The Rising Importance of Compliance
For financial services firms, compliance has moved from a cost of doing business to an issue central to the company's reputation and perhaps survival. In the process, the role of the Chief Compliance Officer has been transformed. Douglas Shulman, President of Markets, Services, and Information at NASD (National Association of Securities Dealers), recently spoke with us about these changes and how The NASD Institute at Wharton Certificate Program is helping compliance officers and regulators meet these increasing demands.
Q: Why has the role of the Chief Compliance Officer become more important in recent years?
It started with things that were not really related to financial services but were close enough that they raised concerns. Enron and WorldCom made people worry about whether the whole system was working well. Then there were the high-profile analyst cases that NASD brought together with the states and the SEC, concerned with potential conflicts of interest in big financial services firms. Then there was all the press about mutual-fund scandals. What this did was erode the trust that the public had in people providing financial advice and services to them.
Q: What impact did this have on the work of the Chief Compliance Officer?
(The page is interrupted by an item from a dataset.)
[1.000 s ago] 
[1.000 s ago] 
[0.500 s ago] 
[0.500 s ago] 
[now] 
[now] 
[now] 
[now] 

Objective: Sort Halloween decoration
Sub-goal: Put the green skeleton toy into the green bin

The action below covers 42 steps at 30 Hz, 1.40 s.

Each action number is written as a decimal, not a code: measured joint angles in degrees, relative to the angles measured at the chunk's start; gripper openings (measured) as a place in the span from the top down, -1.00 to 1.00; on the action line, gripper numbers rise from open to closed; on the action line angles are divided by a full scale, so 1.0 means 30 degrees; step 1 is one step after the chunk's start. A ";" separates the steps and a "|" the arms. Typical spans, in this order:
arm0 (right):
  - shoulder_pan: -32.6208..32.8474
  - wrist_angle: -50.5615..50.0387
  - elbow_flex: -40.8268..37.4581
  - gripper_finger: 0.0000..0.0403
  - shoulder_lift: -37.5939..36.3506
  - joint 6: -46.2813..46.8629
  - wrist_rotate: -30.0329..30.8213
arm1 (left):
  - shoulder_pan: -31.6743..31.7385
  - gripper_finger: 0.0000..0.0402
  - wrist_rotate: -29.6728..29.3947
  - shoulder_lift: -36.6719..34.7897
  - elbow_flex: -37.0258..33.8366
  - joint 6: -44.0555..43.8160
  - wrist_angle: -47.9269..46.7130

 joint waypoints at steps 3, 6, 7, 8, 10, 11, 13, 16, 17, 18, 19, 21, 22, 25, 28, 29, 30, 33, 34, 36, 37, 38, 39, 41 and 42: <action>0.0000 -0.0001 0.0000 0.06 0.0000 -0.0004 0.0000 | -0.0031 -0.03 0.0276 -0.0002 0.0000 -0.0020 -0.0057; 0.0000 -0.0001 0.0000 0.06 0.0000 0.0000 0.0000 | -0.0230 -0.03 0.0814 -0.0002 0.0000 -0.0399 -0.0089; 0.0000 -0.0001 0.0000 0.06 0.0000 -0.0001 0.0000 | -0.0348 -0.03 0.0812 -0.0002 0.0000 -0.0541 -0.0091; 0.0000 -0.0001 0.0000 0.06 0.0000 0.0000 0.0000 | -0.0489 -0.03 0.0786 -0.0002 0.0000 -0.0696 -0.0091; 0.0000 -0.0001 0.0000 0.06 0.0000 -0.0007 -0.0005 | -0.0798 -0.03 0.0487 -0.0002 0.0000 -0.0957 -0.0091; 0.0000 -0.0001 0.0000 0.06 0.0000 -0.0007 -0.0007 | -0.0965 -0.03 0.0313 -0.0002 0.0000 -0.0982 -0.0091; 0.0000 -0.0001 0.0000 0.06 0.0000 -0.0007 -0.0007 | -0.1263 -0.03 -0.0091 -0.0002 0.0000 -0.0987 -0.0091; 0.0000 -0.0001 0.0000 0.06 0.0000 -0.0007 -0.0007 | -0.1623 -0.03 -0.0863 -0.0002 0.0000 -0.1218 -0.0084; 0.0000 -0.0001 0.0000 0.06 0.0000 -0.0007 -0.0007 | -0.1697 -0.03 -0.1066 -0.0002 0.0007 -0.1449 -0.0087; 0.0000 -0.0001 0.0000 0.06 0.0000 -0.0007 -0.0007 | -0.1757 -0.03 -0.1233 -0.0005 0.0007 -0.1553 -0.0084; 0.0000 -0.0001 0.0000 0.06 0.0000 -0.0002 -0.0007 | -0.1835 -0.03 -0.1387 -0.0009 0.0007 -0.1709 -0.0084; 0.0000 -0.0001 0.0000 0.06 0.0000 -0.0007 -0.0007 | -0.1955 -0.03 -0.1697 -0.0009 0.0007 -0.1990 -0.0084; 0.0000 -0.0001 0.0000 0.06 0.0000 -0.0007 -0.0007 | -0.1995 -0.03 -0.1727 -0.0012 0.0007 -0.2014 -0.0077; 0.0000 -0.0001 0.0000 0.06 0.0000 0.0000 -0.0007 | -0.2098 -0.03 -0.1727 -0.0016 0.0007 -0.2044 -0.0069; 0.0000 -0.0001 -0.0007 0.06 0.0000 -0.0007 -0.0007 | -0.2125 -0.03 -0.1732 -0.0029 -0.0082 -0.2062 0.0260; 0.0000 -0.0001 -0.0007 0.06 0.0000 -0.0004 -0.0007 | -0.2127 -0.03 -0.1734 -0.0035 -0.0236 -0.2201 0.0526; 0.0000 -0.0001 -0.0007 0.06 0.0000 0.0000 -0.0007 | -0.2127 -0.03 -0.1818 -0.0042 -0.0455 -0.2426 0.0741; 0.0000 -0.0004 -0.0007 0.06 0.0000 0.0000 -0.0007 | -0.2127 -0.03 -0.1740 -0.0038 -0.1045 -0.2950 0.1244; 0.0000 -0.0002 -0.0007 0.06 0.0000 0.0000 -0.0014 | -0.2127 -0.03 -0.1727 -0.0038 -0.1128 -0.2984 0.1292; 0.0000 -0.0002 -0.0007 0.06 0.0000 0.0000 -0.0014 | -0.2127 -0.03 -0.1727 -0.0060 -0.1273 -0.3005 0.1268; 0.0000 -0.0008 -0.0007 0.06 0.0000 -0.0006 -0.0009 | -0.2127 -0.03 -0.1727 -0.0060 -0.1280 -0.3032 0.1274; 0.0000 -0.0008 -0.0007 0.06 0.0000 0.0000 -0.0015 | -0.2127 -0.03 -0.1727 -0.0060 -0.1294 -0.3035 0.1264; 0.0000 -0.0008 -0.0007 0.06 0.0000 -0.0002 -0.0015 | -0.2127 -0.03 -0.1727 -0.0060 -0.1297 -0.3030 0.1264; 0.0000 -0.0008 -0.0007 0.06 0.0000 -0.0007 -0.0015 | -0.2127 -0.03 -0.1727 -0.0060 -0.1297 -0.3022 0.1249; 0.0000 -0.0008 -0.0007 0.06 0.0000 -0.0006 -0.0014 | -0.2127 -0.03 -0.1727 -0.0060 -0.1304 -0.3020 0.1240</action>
Against that backdrop, the compliance officer became very important to firms. Firms realized that staying out of trouble is integral to their brands. The Chief Compliance Officer now sits on the executive committee of many firms and has direct access to the CEO and board. Compliance officers command more resources in recent years — a lot of the technology spending of firms has been dedicated to compliance issues. In the past, companies saw these as positions that were a necessary cost center. Now they see these positions as helping to preserve one of the main things they are trying to sell as a value proposition, which is the trust and integrity of the firm.
Q: Why is trust so important?
A: The value proposition of any financial service firm, and especially a brokerage firm that people are trusting with their retirement and investment money, is based on a foundation of trust. That is really the core. People want to get good market returns, but they could use an index fund and get a market return. The real value is that they need to feel that they can trust whoever is dealing with their money, that they are following the rules and are very upright citizens.
Q: How do compliance officers keep up with these new demands?
As these roles change, programs like the NASD Institute at Wharton that allow people to be able to get information and share information with their colleagues become more important. Although many compliance officers come from legal backgrounds, there is no formal educational path. We have been trying to fill the void to create opportunities for people to obtain the knowledge they need to keep up with the onslaught of new rules and requirements. We also create networking opportunities so people can share information with their peers. In any field that is evolving as rapidly as compliance, one of the best resources you can have is a network of peers.
Q: Was the program at Wharton created in response to the scandals and new regulations?
A: It was actually created in the late 1990s before the serious challenges surfaced. We have focused on educating professionals for years, but this became more timely after compliance became a major issue.
Q: Given the rapid pace of change, how do you keep the program current?
A: The program is integrally linked to our regulatory efforts. We have a team of people who update the materials, and most of the materials make their way through our regulators who are the ones writing the current laws and interpreting the current laws and rules.
Q: Some executives have grumbled about the burden of following regulations such as Sarbanes-Oxley. How has it changed the volume of work?
Anecdotally, it has changed it significantly because firms realize that not complying with rules can cause huge reputational damage. We've seen compliance departments that have doubled in size. We are very strong believers that the whole issue of regulation and following the rules shouldn't be shunted off into a compliance department. It is something that the leaders of the firm should take to heart. If you want to do well by your clients and treat them right, make sure you are in compliance with these rules. These rules are not just there to be mechanically applied; they are there to actually provide protection.
Q: What should be the role of the chief executive in compliance?
We recently passed a rule that said that all CEOs of firms certify that procedures are in place to comply with our rules and that they have had conversations with their Chief Compliance Officer about those procedures. This makes sure the compliance officer is not put off in a corner, but the CEO is taking seriously the compliance issues at a firm.
Q: Has this attention to compliance had an impact on investor confidence?
The SIA does an investor survey every year, and it said that investor confidence was up this year. I can't say if that is accurate or not, or if it is related to compliance efforts. The best compliance offices often go unnoticed. No one is going to use XYZ Securities because they hear they have a great compliance office. But if the firm is in the headlines because of compliance issues, clients are not going to go there. It is the dog that doesn't bark. One of the compliance officer's jobs is to make sure the leading story in the paper is not that your company is doing something wrong.
Q: Where is compliance work headed?
A: I think that the major wave of changes have been over the last five years, given the reputational issues major firms have seen in light of the scandals in the financial services industry at the turn of the century. The main change has been the increased importance and visibility of compliance in the firm. I wouldn't expect that to change anytime soon.